▶ _WHAT YOU NEED TO DO_: If a line in the records below contains the word "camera", copy it out.

(Items listed in a dataset)
━━━

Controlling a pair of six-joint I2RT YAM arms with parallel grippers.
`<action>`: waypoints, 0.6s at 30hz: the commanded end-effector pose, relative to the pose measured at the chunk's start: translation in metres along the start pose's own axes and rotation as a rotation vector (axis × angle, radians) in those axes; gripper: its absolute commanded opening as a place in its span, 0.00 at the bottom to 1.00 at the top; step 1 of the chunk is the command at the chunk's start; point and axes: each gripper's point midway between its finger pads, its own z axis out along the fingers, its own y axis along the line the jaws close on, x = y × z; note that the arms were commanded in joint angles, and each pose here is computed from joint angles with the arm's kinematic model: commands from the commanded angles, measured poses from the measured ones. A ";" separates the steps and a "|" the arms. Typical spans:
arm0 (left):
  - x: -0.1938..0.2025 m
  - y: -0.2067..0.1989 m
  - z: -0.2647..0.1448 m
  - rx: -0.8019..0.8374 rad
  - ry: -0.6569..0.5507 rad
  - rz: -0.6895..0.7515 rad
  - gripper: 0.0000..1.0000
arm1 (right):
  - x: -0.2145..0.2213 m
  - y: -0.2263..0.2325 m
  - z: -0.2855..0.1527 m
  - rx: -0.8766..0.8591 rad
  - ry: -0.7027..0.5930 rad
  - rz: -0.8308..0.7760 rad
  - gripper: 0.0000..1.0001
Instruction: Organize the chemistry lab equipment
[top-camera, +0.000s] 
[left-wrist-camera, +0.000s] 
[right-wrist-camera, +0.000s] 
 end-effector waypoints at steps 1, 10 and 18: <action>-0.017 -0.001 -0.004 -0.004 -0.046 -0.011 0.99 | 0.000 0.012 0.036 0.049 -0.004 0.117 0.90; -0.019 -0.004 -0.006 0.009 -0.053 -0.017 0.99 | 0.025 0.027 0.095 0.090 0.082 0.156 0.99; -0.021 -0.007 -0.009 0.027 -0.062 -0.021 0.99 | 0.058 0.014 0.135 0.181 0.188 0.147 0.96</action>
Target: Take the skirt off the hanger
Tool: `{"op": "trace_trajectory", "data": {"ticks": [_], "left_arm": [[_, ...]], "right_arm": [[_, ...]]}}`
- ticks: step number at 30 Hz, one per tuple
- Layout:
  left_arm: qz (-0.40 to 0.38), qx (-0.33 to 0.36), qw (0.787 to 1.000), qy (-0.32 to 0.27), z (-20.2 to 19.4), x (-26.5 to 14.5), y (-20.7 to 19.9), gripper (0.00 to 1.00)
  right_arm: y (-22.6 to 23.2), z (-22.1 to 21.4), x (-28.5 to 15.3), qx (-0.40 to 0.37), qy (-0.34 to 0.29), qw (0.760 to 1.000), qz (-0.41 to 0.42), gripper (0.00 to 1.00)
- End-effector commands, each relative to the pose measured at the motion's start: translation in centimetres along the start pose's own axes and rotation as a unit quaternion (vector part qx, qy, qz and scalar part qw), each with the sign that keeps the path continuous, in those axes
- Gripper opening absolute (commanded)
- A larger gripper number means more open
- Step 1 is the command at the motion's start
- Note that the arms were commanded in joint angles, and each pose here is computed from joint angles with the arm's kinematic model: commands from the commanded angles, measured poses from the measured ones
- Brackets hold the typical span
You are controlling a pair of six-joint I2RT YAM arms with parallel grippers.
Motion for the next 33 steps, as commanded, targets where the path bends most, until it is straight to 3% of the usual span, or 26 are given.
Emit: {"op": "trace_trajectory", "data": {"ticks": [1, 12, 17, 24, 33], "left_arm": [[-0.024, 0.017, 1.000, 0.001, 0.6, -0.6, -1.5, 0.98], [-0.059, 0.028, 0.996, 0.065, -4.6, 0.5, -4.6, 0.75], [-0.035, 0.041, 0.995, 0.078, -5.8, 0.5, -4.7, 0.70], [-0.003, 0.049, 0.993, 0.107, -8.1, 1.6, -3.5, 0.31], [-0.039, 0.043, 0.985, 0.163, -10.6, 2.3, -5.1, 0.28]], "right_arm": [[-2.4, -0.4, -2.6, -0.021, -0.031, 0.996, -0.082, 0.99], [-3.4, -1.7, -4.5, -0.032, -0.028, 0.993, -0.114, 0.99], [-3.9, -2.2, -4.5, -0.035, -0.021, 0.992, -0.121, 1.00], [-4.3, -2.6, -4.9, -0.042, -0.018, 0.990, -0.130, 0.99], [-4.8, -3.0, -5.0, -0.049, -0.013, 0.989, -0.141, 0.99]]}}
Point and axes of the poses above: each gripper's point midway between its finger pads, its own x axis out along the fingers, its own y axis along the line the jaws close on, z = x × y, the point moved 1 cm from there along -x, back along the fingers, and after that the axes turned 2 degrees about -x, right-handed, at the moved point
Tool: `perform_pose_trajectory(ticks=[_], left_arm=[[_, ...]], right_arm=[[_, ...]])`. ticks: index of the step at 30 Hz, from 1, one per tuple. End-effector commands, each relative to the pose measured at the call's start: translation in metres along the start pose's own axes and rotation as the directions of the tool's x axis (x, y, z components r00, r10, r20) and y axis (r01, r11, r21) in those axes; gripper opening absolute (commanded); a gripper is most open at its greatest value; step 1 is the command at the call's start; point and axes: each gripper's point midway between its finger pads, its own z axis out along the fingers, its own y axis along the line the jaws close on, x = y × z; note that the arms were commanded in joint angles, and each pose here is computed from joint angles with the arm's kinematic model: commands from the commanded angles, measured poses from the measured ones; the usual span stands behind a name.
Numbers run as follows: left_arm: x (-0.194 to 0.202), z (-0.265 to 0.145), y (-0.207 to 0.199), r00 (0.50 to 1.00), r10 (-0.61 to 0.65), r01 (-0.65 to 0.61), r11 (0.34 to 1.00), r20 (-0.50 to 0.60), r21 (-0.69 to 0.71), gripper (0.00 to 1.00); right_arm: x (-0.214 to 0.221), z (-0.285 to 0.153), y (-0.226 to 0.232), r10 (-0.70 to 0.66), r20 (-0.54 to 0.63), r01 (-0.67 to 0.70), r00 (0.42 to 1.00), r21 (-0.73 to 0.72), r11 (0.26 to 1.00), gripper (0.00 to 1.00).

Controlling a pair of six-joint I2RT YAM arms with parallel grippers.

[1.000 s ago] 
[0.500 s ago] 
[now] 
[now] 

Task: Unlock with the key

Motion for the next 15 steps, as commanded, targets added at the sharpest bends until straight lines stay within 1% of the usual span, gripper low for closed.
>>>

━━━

▶ _ANSWER SECTION_:
[top-camera, +0.000s] 
[left-wrist-camera, +0.000s] 
[right-wrist-camera, +0.000s] 

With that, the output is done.